To view the media, you would think that the world had always come to an end because a modest number of people could not make it into and out of the UK, even though all its other airports were open and fully functioning.

Without exception, every national media outlet appeared to think that this was a matter of enormous concern to us all.

The reality is that 50% of people in the UK never fly. In addition, the vast majority of flights into and out of the UK are undertaken by people in the top 10% of income earners in the world, which group broadly aligns with the top 10% of income learners in the UK. And, as a matter of fact, around 90% of flights are for leisure purposes and not for business.

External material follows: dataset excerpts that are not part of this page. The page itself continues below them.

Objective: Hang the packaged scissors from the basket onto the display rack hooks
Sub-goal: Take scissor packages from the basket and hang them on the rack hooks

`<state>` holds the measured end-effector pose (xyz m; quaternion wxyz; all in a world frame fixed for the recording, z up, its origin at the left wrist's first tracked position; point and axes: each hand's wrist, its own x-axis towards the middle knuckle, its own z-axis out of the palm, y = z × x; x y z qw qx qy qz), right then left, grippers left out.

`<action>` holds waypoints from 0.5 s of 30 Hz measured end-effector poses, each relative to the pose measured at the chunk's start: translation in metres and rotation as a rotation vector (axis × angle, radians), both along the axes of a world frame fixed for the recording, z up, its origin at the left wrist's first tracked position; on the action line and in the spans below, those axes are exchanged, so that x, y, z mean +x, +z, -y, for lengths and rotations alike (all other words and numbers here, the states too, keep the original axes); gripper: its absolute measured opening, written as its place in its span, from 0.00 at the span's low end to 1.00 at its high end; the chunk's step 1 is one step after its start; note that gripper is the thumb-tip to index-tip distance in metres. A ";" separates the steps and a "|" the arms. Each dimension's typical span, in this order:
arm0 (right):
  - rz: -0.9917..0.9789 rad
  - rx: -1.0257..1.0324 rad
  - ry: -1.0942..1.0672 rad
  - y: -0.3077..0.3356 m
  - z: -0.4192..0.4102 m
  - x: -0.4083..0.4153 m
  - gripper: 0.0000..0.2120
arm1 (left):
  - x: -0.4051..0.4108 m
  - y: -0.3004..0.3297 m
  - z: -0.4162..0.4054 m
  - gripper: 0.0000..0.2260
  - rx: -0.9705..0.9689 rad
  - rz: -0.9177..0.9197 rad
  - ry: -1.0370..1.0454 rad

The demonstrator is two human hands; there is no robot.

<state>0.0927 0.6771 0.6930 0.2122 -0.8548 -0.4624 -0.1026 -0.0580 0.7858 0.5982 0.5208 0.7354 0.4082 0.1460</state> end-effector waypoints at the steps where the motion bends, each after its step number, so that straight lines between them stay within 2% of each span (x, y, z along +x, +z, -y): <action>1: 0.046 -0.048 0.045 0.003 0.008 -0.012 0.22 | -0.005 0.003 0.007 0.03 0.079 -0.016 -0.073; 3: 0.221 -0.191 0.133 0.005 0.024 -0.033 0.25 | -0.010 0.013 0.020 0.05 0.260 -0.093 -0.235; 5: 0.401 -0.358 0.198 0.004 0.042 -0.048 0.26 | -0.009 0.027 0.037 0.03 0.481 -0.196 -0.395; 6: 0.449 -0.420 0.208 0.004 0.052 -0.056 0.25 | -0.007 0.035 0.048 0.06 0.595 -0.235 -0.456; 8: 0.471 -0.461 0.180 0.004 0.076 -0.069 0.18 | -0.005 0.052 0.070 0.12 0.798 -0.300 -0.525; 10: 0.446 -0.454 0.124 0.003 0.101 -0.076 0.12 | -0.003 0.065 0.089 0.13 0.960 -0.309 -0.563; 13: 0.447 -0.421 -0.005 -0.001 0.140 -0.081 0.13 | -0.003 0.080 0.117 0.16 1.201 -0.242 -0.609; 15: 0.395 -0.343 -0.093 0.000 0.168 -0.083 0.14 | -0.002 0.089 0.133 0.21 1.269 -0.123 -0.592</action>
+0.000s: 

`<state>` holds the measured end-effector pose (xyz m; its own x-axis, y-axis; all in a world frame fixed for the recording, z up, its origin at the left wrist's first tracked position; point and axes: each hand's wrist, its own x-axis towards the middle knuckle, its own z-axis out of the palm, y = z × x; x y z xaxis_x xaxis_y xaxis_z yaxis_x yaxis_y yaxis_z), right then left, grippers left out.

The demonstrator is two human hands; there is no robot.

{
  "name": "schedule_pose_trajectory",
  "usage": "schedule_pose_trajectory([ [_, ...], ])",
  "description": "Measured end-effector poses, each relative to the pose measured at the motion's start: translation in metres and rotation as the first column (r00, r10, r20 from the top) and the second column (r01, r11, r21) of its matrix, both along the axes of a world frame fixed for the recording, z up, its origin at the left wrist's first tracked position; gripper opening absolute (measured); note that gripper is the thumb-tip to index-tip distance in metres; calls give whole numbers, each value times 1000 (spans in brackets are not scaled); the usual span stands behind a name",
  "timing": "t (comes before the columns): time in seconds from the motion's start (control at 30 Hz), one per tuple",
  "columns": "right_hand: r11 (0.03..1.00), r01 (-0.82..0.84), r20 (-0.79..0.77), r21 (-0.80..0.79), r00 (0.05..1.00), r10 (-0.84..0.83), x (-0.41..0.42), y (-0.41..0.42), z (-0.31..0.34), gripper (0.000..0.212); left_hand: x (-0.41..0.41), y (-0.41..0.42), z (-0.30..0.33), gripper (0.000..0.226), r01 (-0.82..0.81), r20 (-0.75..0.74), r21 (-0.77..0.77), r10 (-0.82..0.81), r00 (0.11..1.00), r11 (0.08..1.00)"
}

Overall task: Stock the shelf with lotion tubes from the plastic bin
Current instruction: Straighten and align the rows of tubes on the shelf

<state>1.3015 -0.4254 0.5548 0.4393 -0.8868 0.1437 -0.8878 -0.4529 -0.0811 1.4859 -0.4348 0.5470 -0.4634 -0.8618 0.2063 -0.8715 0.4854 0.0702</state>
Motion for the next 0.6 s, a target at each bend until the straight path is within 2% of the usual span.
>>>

In that case, and to interpret this data in an appropriate fashion (whilst bearing in mind that the proportion of business travel through Heathrow might be above average), what really happened over that 24-hour period was that a relatively small number of the people in the UK‘s top-earning elite were mildly inconvenienced, mostly with regard to their plans to go on holiday. The fact that this was so widely reported is simply an indication of how out of touch our media are with the lives of most people and is not an indication of the fact that a serious national event occurred.

There were serious national events that occurred over the same 24 hours.

People died in corridors in hospitals.

Large amounts of untreated human waste were poured into the UK rivers and onto its beaches.

Climate change advanced.

The stock of nuclear waste that we have no idea how to treat increased.

People in need were profoundly distressed by their inability to make ends meet and the fact that Labour plans to make their lives very much worse.

Vast numbers of young, unemployed people got rejection letters from the jobs that they had applied for or were simply ignored and never heard anything further again about the applications that they had made.

The UK's local authorities sunk deeper into debt without anyone having an answer as to how the services that they supply will be delivered in future.

Very little appears to have happened in resolving the issues that Comic Relief was set up to address.

All of these are crises. What happened at Heathrow was not. When will we talk about the things that matter?